Dieter Hecking verantwortet, dass der Neuanfang unter seiner Anleitung gleich zweimal gescheitert ist. Auch hat er - bei allem Druck, Hochkaräter zu verpflichten - offenbar nicht erkannt, welche Spielertypen seiner Mannschaft fehlen. Seit einiger Zeit ist zu hören, dass unter den Spielern die Zweifel an Heckings Arbeit wuchsen. Die Kaderkomposition ist zumindest riskant, so ist das Team vollkommen auf die Tore von Mario Gomez angewiesen, der es trotz Null-Tore-Flaute immer weiter versuchen darf - eben weil kein zweiter Stürmer (!) im Kader steht. Dem Mittelfeld fehlt es nach dem Ausfall von Daniel Didavi an Fantasie, in der Abwehr treibt Robin Knoche die Mannschaft als Rechtsfuß in der linken Innenverteidigung von einer Verlegenheit in die nächste.

So zieht es sich durch die vergangenen anderthalb Jahre. In der Vorsaison war es dem Trainer bereits misslungen, die Fähigkeiten von Schürrle (mittlerweile beim BVB) und Kruse (in Bremen) gewinnbringend einzusetzen - kann der bodenständige Hecking am Ende nicht mit großen Namen? Jedenfalls eine schlechte Bilanz für einen Mann, der sich nach dem Pokalsieg 2015 als "King" feiern ließ.

Viertens: Der Manager machte Fehler

Auch Allofs, der in Hecking übrigens erstmals einen Trainer entlassen hat, ist nicht frei von Schuld.
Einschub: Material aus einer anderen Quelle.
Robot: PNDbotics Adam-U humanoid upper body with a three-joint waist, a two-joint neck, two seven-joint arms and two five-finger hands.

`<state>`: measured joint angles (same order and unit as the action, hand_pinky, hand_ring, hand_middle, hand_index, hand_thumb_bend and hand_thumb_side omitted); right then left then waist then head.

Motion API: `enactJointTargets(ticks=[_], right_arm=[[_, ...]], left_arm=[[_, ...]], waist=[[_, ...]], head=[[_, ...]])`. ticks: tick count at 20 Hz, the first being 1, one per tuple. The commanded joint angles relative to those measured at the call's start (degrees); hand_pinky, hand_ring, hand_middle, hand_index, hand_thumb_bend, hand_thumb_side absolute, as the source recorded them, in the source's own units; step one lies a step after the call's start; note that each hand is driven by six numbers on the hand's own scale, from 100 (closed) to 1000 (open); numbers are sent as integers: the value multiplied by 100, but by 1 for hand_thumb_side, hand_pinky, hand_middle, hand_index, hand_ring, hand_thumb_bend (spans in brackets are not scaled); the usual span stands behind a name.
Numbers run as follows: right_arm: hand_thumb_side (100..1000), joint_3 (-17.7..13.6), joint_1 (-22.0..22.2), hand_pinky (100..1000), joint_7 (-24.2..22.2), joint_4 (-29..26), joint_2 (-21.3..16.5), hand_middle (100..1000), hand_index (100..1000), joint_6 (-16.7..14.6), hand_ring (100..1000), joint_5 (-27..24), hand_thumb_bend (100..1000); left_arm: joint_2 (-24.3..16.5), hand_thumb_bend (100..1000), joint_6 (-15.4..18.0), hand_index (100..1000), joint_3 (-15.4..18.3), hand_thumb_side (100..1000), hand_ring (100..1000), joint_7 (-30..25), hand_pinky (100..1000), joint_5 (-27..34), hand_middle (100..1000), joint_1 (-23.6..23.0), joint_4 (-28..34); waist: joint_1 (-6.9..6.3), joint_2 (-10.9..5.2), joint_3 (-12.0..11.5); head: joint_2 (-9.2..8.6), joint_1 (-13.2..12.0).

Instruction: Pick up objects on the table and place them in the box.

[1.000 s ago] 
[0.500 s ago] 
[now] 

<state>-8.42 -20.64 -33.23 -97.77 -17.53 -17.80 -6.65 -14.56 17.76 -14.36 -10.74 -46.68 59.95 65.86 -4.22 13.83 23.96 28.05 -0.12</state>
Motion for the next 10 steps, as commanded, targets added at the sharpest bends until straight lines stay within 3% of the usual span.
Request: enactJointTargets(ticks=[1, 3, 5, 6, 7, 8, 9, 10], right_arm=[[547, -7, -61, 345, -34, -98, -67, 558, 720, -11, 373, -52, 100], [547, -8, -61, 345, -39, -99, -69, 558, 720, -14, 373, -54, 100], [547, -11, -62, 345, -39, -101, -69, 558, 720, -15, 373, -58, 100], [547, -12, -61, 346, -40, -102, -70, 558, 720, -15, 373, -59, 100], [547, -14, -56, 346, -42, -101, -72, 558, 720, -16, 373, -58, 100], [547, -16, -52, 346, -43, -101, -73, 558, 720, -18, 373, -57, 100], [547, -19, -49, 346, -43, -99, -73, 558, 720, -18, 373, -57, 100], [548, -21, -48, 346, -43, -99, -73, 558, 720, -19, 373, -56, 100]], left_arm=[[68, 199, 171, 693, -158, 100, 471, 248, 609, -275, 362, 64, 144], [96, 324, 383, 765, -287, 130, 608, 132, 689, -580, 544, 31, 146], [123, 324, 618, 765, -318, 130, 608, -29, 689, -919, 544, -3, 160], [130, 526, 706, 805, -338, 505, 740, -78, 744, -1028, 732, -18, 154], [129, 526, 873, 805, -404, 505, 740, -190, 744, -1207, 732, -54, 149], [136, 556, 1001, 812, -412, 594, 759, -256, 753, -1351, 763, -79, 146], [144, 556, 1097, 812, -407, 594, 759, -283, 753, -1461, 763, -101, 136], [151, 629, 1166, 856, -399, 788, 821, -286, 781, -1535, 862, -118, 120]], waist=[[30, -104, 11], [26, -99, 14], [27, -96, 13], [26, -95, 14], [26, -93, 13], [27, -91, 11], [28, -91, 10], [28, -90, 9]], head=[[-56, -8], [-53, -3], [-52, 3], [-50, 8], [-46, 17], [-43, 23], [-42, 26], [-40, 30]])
Ganz im Gegenteil: Als omnipotenter Geschäftsführer und Manager hat er alle Transfers mit verantwortet. Doch das Näschen, das ihn einst bei Werder Bremen auszeichnete, als er Spieler wie De Bruyne oder Johan Micoud entdeckte, geht ihm seit einiger Zeit ab. Schürrle? Kruse? Draxler? Gomez? Haben in Wolfsburg (bislang) alle nicht funktioniert.

So kann sich Allofs hinstellen und Hecking vorwerfen, er habe aus der Mannschaft nicht genug herausgeholt, außerdem den Spielern polternd ihren freien Tag streichen. Es war allerdings Allofs, der diese Spieler für viel Geld geholt hat und mit ansehen muss, dass sie nicht die erhoffte Leistung bringen. Hartnäckig hält sich der Verdacht, dass viele Spieler nur des Geldes wegen in die Autostadt wechseln, aber nicht mit dem Herzen voll dabei sind. Jetzt versucht Allofs, diesen Missstand mit einem Trainerwechsel (vorerst übernimmt U23-Coach Valérien Ismaël) zu korrigieren. Dabei steht er nun gewaltig unter Druck.

Fünftens: Das Korrektiv an der Vereinsspitze fehlt

Dies ist das größte, strukturelle Problem des Vereins. Denn Allofs ist im Klub so mächtig, dass er schalten und walten kann, wie er will. Außer ihm sitzt in der Führungsetage keiner mit fußballerischer Fachkompetenz, von dem Allofs eine zweite Meinung einholen oder ein Veto kassieren könnte. Auf Geheiß von VW-Boss Francisco Javier García Sanz ist Allofs der starke Mann. Sanz ist allerdings auch der Meinung, dass sich das Investment des Autobauers in den Spitzenfußball lohnen muss - sprich: Der VfL muss international von sich reden machen.

Verpasst Wolfsburg erneut die Champions League oder, noch schlimmer, auch die Europa League, könnte es für Allofs ungemütlich werden. Nicht ausgeschlossen, dass VW seine finanzielle Unterstützung irgendwann sogar einstellt - der von Affären geschüttelte Konzern hat eigentlich genügend Ärger im Haus.